DILMA INTERFERIU NA LAVA JATO
No anexo
01 da delação, o senador Delcídio do Amaral revela que em três ocasiões a
presidente Dilma Rousseff, no exercício do mandato, e o ex-ministro da Justiça,
José Eduardo Cardozo, tentaram interferir na Lava Jato. Nomeação do ministro
Marcelo Navarro para o STJ fez parte de acordo para soltura de executivos
presos.
“1 – A PRIMEIRA INVESTIDA DO PLANALTO
A
despeito dos discursos do governo com relação à sua isenção nos rumos da
operação Lava jato, é indiscutível e inegável a movimentação sistemática do
ministro da Justiça, José Eduardo Cardozo, e da própria presidente Dilma
Rousseff no sentido de tentar promover a soltura de réus presos no curso da
referida operação. Faz parte dessa articulação o advogado Sigmaringa Seixas,
figura influente quando se trata, no governo, de indicações para os tribunais
superiores.
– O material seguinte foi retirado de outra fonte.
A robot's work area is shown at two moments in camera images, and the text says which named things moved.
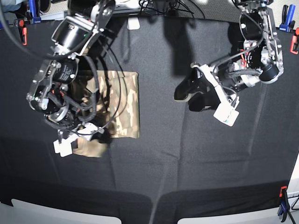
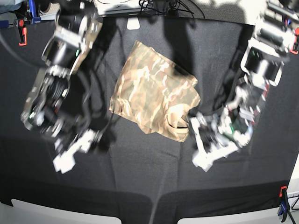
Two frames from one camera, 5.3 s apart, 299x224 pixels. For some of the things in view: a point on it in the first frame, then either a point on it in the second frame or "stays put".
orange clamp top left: (19, 24) stays put
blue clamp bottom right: (284, 205) stays put
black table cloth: (186, 164) stays put
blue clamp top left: (32, 8) stays put
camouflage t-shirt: (117, 94) → (152, 91)
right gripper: (197, 81) → (213, 145)
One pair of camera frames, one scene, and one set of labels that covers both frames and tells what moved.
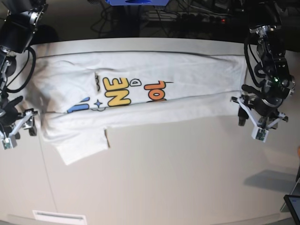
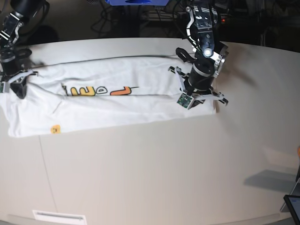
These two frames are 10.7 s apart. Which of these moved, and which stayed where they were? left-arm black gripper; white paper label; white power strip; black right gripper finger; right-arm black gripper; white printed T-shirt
Moved: white printed T-shirt; left-arm black gripper; right-arm black gripper; black right gripper finger
Stayed: white power strip; white paper label
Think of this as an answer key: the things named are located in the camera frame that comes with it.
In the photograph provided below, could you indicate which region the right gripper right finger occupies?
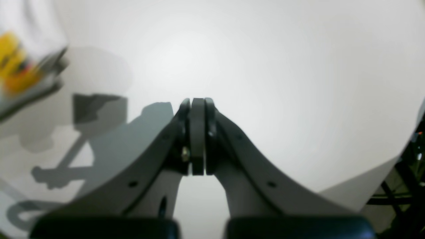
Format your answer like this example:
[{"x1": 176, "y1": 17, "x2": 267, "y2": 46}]
[{"x1": 205, "y1": 98, "x2": 376, "y2": 239}]

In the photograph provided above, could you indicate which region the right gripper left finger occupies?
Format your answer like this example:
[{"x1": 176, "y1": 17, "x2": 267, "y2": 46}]
[{"x1": 30, "y1": 98, "x2": 206, "y2": 239}]

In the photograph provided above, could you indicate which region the white printed t-shirt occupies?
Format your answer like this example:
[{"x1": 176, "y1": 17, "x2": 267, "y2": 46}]
[{"x1": 0, "y1": 0, "x2": 69, "y2": 121}]

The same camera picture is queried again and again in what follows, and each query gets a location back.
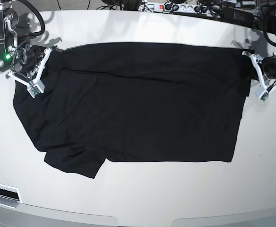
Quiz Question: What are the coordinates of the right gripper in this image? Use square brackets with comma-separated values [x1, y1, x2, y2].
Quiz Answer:
[10, 44, 45, 79]

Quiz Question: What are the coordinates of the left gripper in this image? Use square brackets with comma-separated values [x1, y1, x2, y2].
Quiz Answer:
[261, 55, 276, 80]

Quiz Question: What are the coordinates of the black t-shirt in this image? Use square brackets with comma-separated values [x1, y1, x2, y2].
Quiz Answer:
[13, 43, 253, 178]

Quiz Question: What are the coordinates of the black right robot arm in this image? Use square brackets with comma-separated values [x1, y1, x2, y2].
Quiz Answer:
[0, 0, 45, 80]

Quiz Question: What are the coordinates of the black box behind table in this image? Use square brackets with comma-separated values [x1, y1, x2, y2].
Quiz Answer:
[221, 7, 254, 27]

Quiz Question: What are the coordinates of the white power strip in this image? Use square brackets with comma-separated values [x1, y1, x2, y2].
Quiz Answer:
[138, 1, 221, 17]

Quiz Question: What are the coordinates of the white slotted table fixture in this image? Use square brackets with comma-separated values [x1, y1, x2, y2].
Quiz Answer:
[0, 184, 23, 209]

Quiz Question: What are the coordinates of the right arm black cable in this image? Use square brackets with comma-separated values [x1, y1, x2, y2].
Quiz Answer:
[14, 0, 45, 40]

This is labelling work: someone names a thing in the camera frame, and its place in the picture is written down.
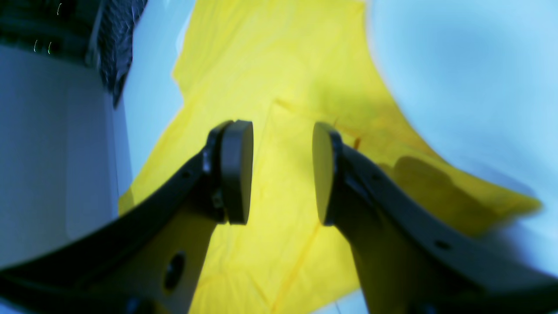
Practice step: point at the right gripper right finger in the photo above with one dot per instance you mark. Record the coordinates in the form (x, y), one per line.
(408, 261)

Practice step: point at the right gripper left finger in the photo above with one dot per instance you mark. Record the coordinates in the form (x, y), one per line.
(148, 261)

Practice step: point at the orange yellow T-shirt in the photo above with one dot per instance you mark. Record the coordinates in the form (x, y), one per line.
(285, 64)

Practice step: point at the right grey partition panel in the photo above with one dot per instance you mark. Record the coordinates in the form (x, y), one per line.
(58, 176)
Nas conversas com José Eduardo Cardozo, Dilma se refere a Sigmaringa
como ‘the old man’.
A
primeira investida do Planalto para tentar alterar os rumos da Lava Jato salta
aos olhos pela ousadia: o encontro realizado em 07/07/2015 (18 dias após a
prisão de Marcelo Odebrecht e Otávio Azevedo) entre Dilma, José Eduardo e o
presidente do STF, Ricardo Levandowski, numa escala em Porto (Portugal) para
supostamente falar sobre o reajuste de verbas do Poder Judiciário. A razão
apontada pela Presidência é absolutamente injustificável... ...A razão
principal do encontro, em verdade, foi a mudança nos rumos da Lava Jato.
Contudo, a reunião foi uma fracasso, em função do posicionamento retilíneo do
ministro Lavandowski, ao afirmar que não se envolveria.